=== Working data ===

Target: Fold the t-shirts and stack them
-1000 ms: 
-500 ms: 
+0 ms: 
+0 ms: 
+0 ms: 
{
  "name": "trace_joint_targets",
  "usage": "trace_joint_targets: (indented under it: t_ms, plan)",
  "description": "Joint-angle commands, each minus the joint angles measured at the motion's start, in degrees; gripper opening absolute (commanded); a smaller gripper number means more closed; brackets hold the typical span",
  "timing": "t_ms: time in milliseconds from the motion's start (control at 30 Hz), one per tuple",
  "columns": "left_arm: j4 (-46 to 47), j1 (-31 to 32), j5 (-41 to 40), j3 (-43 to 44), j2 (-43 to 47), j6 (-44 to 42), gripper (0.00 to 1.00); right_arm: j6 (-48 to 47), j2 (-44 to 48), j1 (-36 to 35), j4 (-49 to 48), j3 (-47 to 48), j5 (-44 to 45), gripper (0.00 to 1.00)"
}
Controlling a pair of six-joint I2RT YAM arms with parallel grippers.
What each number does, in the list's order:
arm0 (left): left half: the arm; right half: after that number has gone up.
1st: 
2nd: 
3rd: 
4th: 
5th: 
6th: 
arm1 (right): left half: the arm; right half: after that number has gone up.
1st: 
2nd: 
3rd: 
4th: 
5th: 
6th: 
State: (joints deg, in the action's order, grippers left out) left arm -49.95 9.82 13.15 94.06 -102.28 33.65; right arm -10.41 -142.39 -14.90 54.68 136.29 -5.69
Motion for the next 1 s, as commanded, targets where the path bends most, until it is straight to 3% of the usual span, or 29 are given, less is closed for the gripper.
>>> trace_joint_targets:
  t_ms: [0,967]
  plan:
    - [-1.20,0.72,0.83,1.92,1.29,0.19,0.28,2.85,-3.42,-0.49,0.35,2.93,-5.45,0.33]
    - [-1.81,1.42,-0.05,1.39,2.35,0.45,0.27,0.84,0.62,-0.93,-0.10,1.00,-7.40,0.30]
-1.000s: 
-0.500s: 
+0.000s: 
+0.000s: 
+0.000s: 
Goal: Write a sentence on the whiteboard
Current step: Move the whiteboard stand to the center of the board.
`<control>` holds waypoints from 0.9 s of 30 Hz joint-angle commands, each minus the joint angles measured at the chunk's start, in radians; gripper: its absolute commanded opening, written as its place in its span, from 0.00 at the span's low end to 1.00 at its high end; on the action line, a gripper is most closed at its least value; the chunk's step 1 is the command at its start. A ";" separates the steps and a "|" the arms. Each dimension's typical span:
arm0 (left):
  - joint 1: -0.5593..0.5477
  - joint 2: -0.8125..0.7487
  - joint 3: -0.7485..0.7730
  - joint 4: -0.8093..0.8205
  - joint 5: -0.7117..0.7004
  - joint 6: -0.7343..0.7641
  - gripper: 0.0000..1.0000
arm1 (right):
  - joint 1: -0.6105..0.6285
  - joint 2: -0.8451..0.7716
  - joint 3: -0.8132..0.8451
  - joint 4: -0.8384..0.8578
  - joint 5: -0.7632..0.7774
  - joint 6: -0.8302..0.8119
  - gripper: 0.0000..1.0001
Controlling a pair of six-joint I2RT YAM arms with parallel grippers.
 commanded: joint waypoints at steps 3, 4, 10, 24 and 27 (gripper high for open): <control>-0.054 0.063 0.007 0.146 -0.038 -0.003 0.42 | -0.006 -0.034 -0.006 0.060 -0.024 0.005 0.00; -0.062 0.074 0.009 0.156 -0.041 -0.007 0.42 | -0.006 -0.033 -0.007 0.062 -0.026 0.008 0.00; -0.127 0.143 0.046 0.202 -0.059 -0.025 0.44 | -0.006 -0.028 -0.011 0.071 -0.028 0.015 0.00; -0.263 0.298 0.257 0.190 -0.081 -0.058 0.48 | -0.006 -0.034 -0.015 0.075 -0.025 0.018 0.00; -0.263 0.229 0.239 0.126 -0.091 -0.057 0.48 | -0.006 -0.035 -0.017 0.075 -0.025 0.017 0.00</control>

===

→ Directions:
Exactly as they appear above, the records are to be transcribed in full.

→ Response:
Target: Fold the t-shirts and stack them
-1000 ms: 
-500 ms: 
+0 ms: 
+0 ms: 
+0 ms: 
{
  "name": "trace_joint_targets",
  "usage": "trace_joint_targets: (indented under it: t_ms, plan)",
  "description": "Joint-angle commands, each minus the joint angles measured at the motion's start, in degrees; gripper opening absolute (commanded); a smaller gripper number means more closed; brackets hold the typical span",
  "timing": "t_ms: time in milliseconds from the motion's start (control at 30 Hz), one per tuple",
  "columns": "left_arm: j4 (-46 to 47), j1 (-31 to 32), j5 (-41 to 40), j3 (-43 to 44), j2 (-43 to 47), j6 (-44 to 42), gripper (0.00 to 1.00); right_arm: j6 (-48 to 47), j2 (-44 to 48), j1 (-36 to 35), j4 (-49 to 48), j3 (-47 to 48), j5 (-44 to 45), gripper (0.00 to 1.00)"
}
Controlling a pair of six-joint I2RT YAM arms with parallel grippers.
What each number does, in the list's order:
arm0 (left): left half: the arm; right half: after that number has gone up.
1st: 
2nd: 
3rd: 
4th: 
5th: 
6th: 
arm1 (right): left half: the arm; right half: after that number has gone up.
1st: 
2nd: 
3rd: 
4th: 
5th: 
6th: 
State: (joints deg, in the action's order, grippers left out) left arm -49.95 9.82 13.15 94.06 -102.28 33.65; right arm -10.41 -142.39 -14.90 54.68 136.29 -5.69
Motion for the next 1 s, as commanded, targets where the path bends most, until it is straight to 3% of the usual span, or 29 are given, less is closed for the gripper.
>>> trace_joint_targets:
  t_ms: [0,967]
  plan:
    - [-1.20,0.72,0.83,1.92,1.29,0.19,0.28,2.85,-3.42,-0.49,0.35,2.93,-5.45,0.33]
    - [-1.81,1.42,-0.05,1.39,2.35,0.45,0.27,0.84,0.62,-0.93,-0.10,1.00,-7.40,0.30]
-1.000s: 
-0.500s: 
+0.000s: 
+0.000s: 
+0.000s: 
Goal: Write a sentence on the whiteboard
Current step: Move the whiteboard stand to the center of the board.
`<control>` holds waypoints from 0.9 s of 30 Hz joint-angle commands, each minus the joint angles measured at the chunk's start, in radians; gripper: its absolute commanded opening, written as its place in its span, from 0.00 at the span's low end to 1.00 at its high end; on the action line, a gripper is most closed at its least value; the chunk's step 1 is the command at its start. A ";" separates the steps and a "|" the arms. Each dimension's typical span:
arm0 (left):
  - joint 1: -0.5593..0.5477
  - joint 2: -0.8125..0.7487
  - joint 3: -0.7485..0.7730
  - joint 4: -0.8093..0.8205
  - joint 5: -0.7117..0.7004
  - joint 6: -0.7343..0.7641
  - gripper: 0.0000..1.0000
arm1 (right):
  - joint 1: -0.6105..0.6285
  - joint 2: -0.8451..0.7716
  - joint 3: -0.8132..0.8451
  - joint 4: -0.8384..0.8578
  - joint 5: -0.7632..0.7774
  - joint 6: -0.8302..0.8119
  - gripper: 0.0000..1.0001
Controlling a pair of six-joint I2RT YAM arms with parallel grippers.
 commanded: joint waypoints at steps 3, 4, 10, 24 and 27 (gripper high for open): <control>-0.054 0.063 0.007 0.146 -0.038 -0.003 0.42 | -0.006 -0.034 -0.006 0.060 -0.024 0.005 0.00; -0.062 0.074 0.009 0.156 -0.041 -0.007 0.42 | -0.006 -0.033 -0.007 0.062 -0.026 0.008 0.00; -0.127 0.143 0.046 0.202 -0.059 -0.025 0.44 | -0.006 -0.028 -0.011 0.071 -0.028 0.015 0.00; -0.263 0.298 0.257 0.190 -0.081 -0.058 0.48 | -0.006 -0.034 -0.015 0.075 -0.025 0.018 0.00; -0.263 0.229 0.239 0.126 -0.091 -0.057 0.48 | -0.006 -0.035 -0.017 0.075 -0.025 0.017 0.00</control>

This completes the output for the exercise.